Das Rennen wurde erstmals 1999 ausgetragen, damals gewann Sara Felloni die Premiere. Bis 2005 blieb der Wettbewerb Teil des Kalenders, bevor er aus dem Programm verschwand. 2025 kehrte Mailand-Sanremo der Frauen schließlich zurück - und feierte sofort ein erfolgreiches Comeback: Lorena Wiebes gewann in Sanremo vor der erfahrenen Marianne Vos.
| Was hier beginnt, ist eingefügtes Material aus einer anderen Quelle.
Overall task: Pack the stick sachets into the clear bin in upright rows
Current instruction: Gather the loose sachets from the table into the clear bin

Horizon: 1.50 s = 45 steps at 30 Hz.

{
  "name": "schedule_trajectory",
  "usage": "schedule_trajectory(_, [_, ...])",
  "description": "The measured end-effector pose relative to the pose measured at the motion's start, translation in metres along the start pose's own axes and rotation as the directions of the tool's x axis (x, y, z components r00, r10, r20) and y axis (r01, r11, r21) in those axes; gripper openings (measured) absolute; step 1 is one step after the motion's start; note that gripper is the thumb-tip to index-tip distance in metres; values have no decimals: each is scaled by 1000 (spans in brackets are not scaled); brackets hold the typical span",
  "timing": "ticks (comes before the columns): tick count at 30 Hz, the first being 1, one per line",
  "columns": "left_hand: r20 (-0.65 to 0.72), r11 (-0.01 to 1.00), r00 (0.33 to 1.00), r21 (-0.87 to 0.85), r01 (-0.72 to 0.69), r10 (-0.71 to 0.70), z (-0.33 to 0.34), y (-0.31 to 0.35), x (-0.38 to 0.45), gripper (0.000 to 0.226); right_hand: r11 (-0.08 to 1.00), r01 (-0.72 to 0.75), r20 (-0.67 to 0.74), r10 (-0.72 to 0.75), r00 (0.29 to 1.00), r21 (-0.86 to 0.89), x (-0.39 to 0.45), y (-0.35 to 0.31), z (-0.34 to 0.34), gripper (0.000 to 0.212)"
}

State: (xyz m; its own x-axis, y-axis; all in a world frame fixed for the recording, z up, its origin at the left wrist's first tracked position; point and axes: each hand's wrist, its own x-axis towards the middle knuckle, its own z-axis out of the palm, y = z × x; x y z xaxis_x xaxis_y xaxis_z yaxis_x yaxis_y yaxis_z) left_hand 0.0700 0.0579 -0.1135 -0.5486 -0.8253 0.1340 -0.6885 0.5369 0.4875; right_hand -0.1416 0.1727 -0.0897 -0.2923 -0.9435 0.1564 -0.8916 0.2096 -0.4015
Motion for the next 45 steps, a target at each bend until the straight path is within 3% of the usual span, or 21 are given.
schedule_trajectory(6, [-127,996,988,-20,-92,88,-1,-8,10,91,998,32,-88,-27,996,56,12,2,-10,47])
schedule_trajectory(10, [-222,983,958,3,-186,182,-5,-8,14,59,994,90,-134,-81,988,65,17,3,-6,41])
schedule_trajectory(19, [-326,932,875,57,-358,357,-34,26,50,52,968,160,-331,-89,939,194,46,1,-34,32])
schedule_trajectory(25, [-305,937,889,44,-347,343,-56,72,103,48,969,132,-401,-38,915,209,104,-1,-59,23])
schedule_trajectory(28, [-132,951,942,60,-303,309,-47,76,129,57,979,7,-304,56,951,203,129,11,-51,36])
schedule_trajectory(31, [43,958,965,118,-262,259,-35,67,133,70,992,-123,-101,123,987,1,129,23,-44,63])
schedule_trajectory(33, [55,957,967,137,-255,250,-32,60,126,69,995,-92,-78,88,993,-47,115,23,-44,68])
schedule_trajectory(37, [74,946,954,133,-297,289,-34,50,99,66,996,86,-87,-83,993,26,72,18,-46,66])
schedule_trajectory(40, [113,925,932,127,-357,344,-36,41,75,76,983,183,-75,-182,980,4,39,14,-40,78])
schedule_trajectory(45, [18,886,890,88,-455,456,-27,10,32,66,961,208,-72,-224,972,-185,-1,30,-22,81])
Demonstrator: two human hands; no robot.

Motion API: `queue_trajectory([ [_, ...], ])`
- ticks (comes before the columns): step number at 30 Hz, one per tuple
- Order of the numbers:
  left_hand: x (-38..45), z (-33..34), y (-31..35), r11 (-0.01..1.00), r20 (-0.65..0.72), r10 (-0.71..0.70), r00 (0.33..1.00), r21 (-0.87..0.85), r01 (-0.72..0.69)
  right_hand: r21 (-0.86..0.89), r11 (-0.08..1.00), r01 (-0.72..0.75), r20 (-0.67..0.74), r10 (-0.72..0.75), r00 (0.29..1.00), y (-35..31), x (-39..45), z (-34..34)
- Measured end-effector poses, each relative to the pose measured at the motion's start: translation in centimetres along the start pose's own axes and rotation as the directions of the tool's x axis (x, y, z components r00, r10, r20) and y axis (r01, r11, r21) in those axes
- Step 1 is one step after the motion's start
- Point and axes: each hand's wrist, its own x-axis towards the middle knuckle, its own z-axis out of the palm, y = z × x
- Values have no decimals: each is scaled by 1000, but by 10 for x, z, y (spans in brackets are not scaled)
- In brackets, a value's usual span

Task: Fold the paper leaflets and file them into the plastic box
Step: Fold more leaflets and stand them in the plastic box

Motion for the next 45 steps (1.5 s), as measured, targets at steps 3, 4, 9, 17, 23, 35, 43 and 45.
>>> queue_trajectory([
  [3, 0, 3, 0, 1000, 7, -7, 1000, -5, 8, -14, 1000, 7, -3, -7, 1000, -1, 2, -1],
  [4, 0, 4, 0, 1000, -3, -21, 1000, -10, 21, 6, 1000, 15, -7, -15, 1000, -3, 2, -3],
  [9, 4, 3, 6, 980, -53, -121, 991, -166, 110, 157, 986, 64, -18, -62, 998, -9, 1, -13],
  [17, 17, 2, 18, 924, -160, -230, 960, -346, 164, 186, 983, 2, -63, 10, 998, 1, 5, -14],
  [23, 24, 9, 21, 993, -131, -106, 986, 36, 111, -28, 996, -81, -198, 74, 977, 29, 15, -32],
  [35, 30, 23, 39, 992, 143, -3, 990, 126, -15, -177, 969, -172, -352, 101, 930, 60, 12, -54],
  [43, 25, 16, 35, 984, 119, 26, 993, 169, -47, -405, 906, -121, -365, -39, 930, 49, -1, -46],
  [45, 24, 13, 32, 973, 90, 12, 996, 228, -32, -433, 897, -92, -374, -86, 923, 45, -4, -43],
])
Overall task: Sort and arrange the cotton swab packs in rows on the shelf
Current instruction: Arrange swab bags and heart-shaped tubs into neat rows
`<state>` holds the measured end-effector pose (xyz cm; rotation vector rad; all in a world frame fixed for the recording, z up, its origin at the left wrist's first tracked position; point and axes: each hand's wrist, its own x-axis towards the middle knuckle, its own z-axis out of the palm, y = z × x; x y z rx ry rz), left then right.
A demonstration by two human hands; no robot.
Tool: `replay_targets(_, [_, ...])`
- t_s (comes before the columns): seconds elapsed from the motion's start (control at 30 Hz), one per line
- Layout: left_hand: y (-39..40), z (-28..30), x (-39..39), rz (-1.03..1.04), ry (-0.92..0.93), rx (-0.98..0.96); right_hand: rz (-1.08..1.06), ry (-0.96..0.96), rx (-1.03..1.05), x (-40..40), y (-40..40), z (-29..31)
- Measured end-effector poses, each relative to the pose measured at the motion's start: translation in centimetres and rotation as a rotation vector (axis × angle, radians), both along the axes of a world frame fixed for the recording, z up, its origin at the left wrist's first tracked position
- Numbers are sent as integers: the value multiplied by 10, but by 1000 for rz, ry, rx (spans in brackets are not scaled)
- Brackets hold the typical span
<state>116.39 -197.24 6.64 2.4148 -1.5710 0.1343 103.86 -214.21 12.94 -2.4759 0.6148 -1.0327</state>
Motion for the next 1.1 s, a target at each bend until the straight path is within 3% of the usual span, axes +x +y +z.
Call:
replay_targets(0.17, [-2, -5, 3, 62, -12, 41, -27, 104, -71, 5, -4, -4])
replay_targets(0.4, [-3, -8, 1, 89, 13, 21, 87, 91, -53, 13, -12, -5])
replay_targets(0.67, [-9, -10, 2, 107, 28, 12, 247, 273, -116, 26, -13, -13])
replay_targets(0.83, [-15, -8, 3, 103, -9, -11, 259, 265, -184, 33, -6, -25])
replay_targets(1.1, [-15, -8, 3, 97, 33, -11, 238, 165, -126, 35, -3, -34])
Streckenprofil: Genova - Sanremo
Genova - Sanremo, 156 Kilometer
Die Frauen-Version von Mailand-Sanremo der Frauen, wörtlich „Genova Sanremo“, verzichtet auf den frühen Teil der Männerstrecke des italienischen Monuments. Die entscheidenden Schlüsselstellen und Anstiege bleiben jedoch erhalten - genau jene Passagen, die dieses historische Rennen so besonders machen.
Die Strecke verläuft den gesamten Tag entlang der ligurischen Küste. Nach den sogenannten Tre Capi erreicht das Feld die entscheidende Phase mit den Anstiegen zur Cipressa und zum Poggio di Sanremo. Gerade im Frauenfeld können diese Rampen das Rennen besonders stark selektieren.
Die Cipressa (5,7 km; 4,1 %) liegt rund 22 Kilometer vor dem Ziel und markiert den Beginn der finalen Rennphase. Danach führt ein flacher Abschnitt zum Poggio di Sanremo (3,7 km; 3,8 %). Die Kuppe wird nur 5,6 Kilometer vor dem Ziel erreicht. Es folgt eine technisch anspruchsvolle Abfahrt, die etwa 1,5 Kilometer vor der Ziellinie endet - ein Finale, das sowohl einem Sprint aus kleiner Gruppe als auch einem erfolgreichen Solo-Angriff Tür und Tor öffnet.